Caltrans and Metro today released the long-awaited draft environmental study for the High Desert Corridor project, which contemplates a new 63-mile freeway between Palmdale in Los Angeles County and the town of Apple Valley in San Bernardino County — along with a possible high-speed rail line, bikeway and green energy transmission corridor. The study also considers the legally-required No Build alternative.
The draft study can be viewed by clicking here.
The High Desert Corridor sits north of the San Gabriel Mountains, traditionally the divide between the heavily populated Los Angeles Basin and the rural Mojave Desert. In recent years, however, desert cities such as Palmdale, Lancaster, Adelanto, Hesperia, Victorville and Apple Valley have grown tremendously and now have a combined population near 700,000. The study predicts more growth — and more traffic — in coming decades.
Transportation, however, has remained a challenge in the High Desert with Highway 138 remaining the primary east-west option. Highway 138 is narrow — two or four lanes, often with no center divider — and long ago earned a reputation for its safety issues.
As with other transportation projects, funding for the High Desert Corridor project will remain a challenge. At this time, the project is not funded, although Measure R helped provide money for the project’s environmental studies. Among the alternatives studied is a toll road that could raise funding needed to help finance the project.
The news release from Caltrans is after the jump.
Categories: Projects
I’m OK with a little planning, but Caltrans needs to Get Off Their Duff and finish the dang SR-58 freeway FIRST AND RIGHT NOW. It has been a dangerous traffic bottleneck for decades and especially since the Las Vegas population boom caused truck traffic to skyrocket.
Best cover page ever!
Indeed! Go BRAD!
http://la.curbed.com/archives/2014/10/this_caltrans_report_looks_like_a_lisa_frank_trapper_keeper.php
This is a good road to build for those who live in work in the high desert and for motorist who travel from the westside to the 15 to head north. Also, this road could spur commerical industry growth in the High Desert and help jump start a high speed rail line from Palmdale to Vegas and beyong.
Quit building freeways, please.
If we must build this, at minimum, it should include ROW for a future rail project between the Palmdale HSR Station and the I-15 corridor.
Great, more freeway projects! Billions get spent for car drivers instead of being spent on public transit! If these kinds of pork barrel projects are being spent with my tax dollars, you can count a no vote on the next tax increase measure!

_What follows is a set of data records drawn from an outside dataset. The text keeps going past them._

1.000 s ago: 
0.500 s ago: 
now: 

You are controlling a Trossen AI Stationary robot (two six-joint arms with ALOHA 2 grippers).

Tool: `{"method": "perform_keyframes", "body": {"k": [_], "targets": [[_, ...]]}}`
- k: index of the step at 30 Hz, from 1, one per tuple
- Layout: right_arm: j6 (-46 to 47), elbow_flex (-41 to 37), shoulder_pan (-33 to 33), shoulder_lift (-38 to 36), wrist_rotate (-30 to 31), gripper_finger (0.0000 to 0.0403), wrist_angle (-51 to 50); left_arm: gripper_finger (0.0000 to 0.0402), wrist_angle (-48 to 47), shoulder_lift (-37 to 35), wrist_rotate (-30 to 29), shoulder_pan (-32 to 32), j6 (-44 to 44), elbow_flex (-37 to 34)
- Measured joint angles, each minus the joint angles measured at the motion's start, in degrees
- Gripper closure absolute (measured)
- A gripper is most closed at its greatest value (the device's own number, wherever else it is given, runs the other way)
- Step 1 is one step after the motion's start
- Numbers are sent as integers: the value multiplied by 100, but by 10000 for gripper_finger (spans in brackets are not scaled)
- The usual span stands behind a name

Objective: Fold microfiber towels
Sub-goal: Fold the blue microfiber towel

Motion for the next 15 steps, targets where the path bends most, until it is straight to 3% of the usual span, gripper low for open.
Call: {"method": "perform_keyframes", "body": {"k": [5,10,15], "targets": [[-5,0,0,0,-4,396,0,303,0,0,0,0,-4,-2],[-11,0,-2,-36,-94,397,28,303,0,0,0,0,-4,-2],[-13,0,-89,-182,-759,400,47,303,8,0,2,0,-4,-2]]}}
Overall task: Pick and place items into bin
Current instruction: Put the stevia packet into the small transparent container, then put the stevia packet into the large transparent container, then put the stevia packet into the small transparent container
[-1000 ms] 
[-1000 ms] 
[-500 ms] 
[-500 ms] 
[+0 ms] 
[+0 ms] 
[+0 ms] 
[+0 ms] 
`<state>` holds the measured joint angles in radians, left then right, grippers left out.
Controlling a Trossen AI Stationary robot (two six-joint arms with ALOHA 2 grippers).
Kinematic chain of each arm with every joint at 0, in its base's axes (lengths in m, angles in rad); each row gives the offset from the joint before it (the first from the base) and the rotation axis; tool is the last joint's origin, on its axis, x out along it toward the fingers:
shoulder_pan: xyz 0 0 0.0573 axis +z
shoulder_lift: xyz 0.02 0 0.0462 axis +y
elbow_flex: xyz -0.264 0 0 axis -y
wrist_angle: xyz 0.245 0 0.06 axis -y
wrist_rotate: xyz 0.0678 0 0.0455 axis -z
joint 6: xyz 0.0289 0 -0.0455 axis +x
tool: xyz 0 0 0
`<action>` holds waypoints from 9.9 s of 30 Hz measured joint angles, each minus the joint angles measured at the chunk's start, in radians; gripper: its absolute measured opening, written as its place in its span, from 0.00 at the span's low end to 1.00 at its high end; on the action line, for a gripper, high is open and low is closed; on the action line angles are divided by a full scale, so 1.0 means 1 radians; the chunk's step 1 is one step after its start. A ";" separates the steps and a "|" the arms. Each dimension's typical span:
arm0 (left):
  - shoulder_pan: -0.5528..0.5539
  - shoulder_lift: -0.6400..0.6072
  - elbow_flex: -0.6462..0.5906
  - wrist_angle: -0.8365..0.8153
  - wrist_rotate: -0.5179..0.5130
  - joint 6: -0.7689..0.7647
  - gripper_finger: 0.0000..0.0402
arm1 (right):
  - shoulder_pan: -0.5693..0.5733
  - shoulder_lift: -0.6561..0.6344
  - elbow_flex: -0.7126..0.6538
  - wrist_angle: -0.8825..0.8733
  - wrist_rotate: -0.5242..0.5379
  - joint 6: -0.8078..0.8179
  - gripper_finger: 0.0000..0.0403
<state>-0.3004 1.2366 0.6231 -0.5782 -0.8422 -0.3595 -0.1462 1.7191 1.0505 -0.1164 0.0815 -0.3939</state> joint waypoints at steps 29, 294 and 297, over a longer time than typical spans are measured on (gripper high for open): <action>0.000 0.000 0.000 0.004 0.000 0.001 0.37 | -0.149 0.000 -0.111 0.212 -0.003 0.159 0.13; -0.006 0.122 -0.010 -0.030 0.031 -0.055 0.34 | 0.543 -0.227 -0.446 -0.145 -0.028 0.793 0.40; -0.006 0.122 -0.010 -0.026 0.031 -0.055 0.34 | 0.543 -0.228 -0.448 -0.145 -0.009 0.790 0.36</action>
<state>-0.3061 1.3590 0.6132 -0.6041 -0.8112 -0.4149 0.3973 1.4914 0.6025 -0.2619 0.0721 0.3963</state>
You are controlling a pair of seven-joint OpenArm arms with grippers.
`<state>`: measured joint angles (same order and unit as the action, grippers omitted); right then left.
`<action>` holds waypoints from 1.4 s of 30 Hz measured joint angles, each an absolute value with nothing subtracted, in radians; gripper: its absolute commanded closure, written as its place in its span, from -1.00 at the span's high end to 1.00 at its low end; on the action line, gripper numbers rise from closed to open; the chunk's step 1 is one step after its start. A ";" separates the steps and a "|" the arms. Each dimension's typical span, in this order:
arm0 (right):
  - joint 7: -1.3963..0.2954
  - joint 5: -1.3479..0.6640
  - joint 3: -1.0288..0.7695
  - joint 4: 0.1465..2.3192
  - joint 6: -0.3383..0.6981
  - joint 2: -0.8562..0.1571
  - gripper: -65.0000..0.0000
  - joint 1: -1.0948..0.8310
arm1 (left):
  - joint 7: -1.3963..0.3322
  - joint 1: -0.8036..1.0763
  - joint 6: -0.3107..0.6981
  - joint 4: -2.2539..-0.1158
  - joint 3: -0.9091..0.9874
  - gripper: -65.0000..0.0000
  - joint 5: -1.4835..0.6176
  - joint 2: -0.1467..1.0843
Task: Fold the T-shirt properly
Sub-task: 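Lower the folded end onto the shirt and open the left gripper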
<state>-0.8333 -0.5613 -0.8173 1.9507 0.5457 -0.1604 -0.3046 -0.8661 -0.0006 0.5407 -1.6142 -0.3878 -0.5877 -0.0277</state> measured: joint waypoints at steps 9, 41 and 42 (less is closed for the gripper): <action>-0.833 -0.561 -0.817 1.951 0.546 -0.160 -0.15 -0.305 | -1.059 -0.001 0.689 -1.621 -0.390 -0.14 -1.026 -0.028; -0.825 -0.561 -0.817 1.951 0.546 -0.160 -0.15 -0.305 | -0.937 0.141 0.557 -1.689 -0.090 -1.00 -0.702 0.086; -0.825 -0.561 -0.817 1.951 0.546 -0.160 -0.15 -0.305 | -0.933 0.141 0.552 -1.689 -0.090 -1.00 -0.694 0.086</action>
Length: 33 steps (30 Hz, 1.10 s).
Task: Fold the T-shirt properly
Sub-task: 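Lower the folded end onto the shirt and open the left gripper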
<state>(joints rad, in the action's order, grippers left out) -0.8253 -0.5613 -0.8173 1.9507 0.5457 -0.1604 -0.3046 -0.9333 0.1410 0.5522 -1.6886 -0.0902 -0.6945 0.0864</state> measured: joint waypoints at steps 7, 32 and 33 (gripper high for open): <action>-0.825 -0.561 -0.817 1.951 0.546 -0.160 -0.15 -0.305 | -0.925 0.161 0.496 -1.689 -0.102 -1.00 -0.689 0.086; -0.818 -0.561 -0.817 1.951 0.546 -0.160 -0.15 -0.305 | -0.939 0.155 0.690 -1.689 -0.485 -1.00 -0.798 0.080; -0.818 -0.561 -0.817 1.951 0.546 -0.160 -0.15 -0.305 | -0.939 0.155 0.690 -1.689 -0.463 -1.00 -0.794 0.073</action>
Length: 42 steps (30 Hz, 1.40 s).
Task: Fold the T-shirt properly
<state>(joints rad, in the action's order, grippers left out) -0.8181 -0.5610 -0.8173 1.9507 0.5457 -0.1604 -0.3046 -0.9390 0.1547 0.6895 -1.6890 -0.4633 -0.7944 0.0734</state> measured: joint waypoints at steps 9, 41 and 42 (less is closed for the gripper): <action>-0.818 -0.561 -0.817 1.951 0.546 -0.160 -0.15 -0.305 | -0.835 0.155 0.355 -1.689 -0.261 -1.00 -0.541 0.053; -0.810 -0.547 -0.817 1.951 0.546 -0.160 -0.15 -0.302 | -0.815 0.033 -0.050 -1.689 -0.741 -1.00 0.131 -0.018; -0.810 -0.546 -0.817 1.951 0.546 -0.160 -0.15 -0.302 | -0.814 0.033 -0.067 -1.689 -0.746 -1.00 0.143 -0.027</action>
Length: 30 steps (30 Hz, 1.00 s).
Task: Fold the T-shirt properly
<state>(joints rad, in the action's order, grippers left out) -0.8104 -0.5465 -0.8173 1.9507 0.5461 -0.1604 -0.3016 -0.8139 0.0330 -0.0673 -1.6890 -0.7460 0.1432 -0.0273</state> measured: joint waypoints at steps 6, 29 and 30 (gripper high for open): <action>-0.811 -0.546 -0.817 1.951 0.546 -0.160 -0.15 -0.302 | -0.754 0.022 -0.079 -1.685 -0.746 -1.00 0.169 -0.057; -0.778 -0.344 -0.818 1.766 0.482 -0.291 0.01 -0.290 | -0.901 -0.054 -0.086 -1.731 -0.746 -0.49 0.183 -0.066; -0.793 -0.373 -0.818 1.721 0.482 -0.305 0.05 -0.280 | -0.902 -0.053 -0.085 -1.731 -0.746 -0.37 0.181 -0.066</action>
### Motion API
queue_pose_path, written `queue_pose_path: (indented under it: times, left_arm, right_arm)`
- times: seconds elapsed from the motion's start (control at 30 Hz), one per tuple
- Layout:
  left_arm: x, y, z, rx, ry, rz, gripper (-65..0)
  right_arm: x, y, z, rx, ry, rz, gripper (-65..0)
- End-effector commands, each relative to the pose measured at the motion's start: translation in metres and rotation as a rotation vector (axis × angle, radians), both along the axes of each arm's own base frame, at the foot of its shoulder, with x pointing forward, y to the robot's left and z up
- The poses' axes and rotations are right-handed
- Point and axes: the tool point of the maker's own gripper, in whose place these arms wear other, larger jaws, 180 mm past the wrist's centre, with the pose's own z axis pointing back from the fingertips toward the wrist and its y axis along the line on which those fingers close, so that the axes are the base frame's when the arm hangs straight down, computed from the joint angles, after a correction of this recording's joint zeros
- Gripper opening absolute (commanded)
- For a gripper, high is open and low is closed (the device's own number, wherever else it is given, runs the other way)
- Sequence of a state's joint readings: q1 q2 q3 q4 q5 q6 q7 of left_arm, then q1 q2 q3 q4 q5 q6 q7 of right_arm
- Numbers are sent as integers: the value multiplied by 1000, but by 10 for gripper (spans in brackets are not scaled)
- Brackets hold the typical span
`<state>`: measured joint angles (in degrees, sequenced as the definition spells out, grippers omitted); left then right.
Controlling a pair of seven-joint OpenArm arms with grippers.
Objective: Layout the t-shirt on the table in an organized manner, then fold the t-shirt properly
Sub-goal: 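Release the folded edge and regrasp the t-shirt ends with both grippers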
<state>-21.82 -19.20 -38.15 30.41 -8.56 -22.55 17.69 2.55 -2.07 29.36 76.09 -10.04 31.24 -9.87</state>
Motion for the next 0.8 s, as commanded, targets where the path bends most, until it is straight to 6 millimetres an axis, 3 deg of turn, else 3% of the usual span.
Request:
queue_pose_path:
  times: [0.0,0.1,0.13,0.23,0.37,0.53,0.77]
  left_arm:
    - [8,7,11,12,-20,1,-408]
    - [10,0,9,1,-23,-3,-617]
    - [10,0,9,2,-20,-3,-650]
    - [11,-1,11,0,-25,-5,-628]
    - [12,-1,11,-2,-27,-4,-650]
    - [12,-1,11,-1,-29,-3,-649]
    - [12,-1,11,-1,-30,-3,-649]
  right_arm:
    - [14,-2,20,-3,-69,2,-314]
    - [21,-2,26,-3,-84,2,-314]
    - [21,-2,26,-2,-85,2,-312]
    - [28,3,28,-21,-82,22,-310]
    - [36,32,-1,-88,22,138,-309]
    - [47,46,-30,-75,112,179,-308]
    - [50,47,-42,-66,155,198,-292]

Can someone please explain why we’re wasting limited transportation funds on, literally, a highway in the middle of nowhere, which sees very little traffic versus a metropolis of 10+ million people living in dense, urban corridors with only slow-moving buses? Is this Metro’s vision for LA County? More freeways on the fringes of our County to make sure that people can speed 70+ mph through the desert?? While we continue to ignore our urban areas?
Caltrans originally planned on a freeway to be built along or near SM Blvd through Hollywood, Beverly Hills, and West LA to connect up with the 405 SD Freeway. And of course Beverly Hills shot it down just like their good at doing to most transportation that would help the region.
Some Trivia regarding the SR2 freeway through Beverly Hills:
It was designed (in part) by data visualizer Edward Tufte’s father!
http://libraryarchives.metro.net/DPGTL/beverlyhills/1964_bevery_hills_freeway_traffic_study.pdf
The longer you wait to build it, the more of the land will be gobbled up. Build it while there is still a lot of vacant land available. It is a safety issue so needs to be built. The longer you wait, the more people will DIE on the existing dangerous highway.
“Palmdale in Los Angeles County and the town of Apple Valley in San Bernardino County”
“Measure R helped provide money for the project’s environmental studies”
And why are LA County tax dollars being used for commuters from San Bernardino County?
Again we see those in the valley seeking relief traveling from one part to the other. And again those of us who live in the cities of Los Angeles; West Los Angeles, Hollywood, Silverlake; Beverly Hills and West Hollywood see no relief being planned to alleviate our commutes along Santa Monica B., State Highway 2. Century City was developed with the assurance that a freeway was to be built however Governor Jerry Brown killed it although most of the needed property had been acquired. It’s time we are provided relief before any other new projects are approved and started. While Santa Monica Bl. is grid locked everyday Highway 138 is a open highway with normal speeds of 65 mph throughout the day.
So the Antelope Valley, which is trying to grow responsibly and put in infrastructure before the population creates gridlock and diminished economic opportunities, should be punished because the Westsiders made horrible land use decisions and overpopulated and overdensified without the appropriate transportation infrastructure to support it? And Westside politicians (Yaroslavsky and Waxman) killed the subway years ago and now are spending billions to build it now?
Get over yourself and your “The only people that matter are on the Westside” mindset.
If this High Desert Corridor can generate tolls and other revenues from trucks and long-distance drivers using the route to avoid the gridlock of the LA Basin to help pay for itself, why is this a problem?